Over the Moon

29th April 2005 at 01:00
COLLINS BIG CAT SERIES. Reception Evaluation Pack. pound;100. Year 12 Evaluation Pack. pound;70 each. Collins Education. www.collinseducation.com

Tom Deveson reports on a new series that can make first books a joy.

"The children positively want to read these books to me."

"They almost clash over who can have the book next."

"I didn't have to wait to explain it to them - they talked about the cover and started turning the pages at once."

"They recognised the author's name and were excited that they could take home a book by the person who wrote The Gruffalo."

Teachers at Victory School - just a short step from the Old Kent Road and the Elephant and Castle in south London - could hardly be more emphatic in their praise. Their enthusiasm is directed towards Big Cat, a new series from Collins edited by children's literacy expert, Cliff Moon.

Cliff's aim is to offer schools either a complete reading programme or a selection of titles to complement existing resources. The choice is wide, with 40 books for reception, 28 for Year 1 and 32 for Year 2, divided equally between fiction and non-fiction. And with names like Michael Morpurgo, Julia Donaldson and Tony Mitton on the front, expectation is high.

Louise Newman, Year 2 teacher and literacy co-ordinator, ordered an evaluation pack, and was reassured when she picked up the first book, by Martin Waddell, author of the Little Bear series. "Nothing is more off-putting or more sterile than books that are obviously about learning to read," she says. "This is a book you read with pleasure, and you know the children will too."

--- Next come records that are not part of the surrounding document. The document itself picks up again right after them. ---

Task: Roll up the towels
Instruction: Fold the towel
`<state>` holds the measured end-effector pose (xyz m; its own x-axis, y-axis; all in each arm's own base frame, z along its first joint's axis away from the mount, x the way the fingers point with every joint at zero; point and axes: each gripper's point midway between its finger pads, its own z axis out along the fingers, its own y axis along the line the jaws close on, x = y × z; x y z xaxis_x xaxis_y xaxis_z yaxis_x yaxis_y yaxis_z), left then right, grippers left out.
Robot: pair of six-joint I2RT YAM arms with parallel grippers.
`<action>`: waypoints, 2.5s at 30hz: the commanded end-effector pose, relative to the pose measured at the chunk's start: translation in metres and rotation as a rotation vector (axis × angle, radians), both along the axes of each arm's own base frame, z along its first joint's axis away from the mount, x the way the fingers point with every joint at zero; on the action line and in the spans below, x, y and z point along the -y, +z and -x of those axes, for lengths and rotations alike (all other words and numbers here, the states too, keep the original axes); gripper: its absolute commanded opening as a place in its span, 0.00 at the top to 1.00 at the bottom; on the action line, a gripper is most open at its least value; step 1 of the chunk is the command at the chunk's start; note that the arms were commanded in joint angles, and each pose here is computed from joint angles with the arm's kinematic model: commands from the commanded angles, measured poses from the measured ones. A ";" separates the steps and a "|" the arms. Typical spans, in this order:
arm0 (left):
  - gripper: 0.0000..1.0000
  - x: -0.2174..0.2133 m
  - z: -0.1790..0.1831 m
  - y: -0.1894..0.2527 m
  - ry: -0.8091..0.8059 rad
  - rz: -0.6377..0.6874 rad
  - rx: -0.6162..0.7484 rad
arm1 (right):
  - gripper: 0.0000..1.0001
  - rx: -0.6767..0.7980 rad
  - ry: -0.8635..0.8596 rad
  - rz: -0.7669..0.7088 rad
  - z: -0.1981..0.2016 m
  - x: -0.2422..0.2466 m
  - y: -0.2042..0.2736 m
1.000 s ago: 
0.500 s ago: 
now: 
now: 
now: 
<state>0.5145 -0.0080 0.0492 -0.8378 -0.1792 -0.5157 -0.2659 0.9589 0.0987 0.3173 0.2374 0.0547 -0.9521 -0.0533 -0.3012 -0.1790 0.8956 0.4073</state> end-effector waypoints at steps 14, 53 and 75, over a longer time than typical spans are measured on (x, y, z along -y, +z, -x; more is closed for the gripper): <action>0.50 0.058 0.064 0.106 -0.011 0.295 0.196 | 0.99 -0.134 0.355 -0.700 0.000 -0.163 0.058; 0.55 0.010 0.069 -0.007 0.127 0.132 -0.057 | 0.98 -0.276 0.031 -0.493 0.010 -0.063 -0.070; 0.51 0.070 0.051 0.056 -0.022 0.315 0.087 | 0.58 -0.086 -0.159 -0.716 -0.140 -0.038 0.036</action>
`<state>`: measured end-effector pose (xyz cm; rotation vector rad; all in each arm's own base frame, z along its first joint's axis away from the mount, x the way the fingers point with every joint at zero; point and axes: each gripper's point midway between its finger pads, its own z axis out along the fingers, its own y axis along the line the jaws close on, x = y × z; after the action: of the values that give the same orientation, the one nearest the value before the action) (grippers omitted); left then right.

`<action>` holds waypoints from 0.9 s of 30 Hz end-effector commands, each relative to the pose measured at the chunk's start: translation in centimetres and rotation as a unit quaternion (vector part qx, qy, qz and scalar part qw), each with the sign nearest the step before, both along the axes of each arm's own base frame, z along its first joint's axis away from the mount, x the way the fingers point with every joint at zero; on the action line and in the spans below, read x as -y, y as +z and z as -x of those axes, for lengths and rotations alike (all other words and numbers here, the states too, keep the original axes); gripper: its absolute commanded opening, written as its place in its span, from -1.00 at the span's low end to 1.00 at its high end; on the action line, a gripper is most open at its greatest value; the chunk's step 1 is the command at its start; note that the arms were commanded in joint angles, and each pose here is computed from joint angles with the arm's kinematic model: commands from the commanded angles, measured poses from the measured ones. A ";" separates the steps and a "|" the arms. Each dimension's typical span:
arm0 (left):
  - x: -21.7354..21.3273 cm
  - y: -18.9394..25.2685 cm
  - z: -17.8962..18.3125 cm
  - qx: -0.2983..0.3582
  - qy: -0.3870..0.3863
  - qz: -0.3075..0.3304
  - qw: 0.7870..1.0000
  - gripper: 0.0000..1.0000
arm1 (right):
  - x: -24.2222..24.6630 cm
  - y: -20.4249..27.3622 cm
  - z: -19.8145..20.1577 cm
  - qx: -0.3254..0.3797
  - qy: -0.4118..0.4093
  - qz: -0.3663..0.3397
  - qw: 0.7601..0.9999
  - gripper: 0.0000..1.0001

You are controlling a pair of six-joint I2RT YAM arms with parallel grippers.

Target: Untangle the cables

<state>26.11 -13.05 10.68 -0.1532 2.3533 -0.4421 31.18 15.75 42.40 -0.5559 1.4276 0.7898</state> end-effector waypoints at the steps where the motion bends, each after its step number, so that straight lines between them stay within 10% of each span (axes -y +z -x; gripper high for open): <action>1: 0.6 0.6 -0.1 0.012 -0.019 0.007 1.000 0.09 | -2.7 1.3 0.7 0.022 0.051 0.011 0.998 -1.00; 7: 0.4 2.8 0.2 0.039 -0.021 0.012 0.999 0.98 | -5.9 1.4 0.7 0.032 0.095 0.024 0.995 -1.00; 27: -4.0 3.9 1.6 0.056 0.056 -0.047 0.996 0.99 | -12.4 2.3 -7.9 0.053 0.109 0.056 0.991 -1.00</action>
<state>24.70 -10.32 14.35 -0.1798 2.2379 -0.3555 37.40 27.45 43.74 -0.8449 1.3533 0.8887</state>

And it isn't only the text she's pleased with. "The pictures are bright and bold, and the books themselves are sturdy. So far, they've all survived being taken home and read again."

Brenda Stephens's reception class have had all kinds of fun with Pirates (Red 2B). "We used it for guided reading. It's accessible at different levels across the ability range. Some children used the picture cues, some got involved with the phonics, and everyone loved the comedy."

Children enter the class on two occasions during the year, so differentiation is a vital part of Brenda's planning. The map at the end of the book allowed the entire class to retrace what they could remember and what they had learned, whether adventurous episodes or new words. They found one of the fact books - Shapes on the Seashore (Red 2A) - equally memorable and enjoyable.

"There are only a few words on a page, but they always make a complete sentence and so it feels to the children that it counts as a real book."

The way the illustrations combine clear colour photography and humorous drawings in the same image gives turning the pages a special quality, allowing a constant imaginative transition between the real world and the one we create in our minds.

Many new paths into literacy lead on from the first read-through. Claire Stokes's Year 1 children happily took on the challenge of Bert's Band (Blue 4). "The second time we read it, they sounded out the onomatopoeic words - you could call this using phonics within a real-book text - and then sang along to them to make the sound of the band."

After reading Funny Fish (Blue 4), they discussed the shape of the story, and then wrote their own versions, keeping the structure intact but introducing new animal characters. As Claire says in warm commendation:

"The text is crazy enough to be interesting and simple enough to be readable."

Each book has two extra features at the end. One is a double-page spread for children recalling items or incidents in an unpredictably stimulating manner - a picture index, a storyboard, a flow chart or a game. The children at Victory are in no doubt about the value of these. Mikki used the story map in The Woman Who Fooled the Fairies (Gold 9) as a starting point: "We wrote our own invitation to the old woman herself. We used the ideas we remembered in the book to persuade her to come." Teachers can use these responses as a powerful and practical tool for formative assessment.

The final two pages provide ideas for guided reading. These include suggestions for approaching new or difficult words, strategies for scanning the text, topics for discussion and good places to pause for speculation, together with links to other parts of the curriculum. Hard-pressed teachers will find these very useful if their own creativity temporarily dries up after several years of servitude to the National Literacy Strategy.

"There's always a clue to the way through the book," says Louise Newman.

"They engage the children's interest more than anything else I've seen."

She adds: "They are books for reading and for learning to read - you don't have to separate the two."

Teachers already half-persuaded by this endorsement will probably be entirely convinced by the simple words of Bailey from Louise's class:

"They're new, I like reading them and they make me happy."

* Collins Big Cat series consists of 100 book-banded fiction and non-fiction readers, a Teacher's Guide for each year, an interactive CD-Rom for each year, aJresource and assessment manager CD-Rom for the whole of KS1 P1-3 and big booksJfor Reception and Year 1. It is fully matched to Scottish 5-14 Guidelines.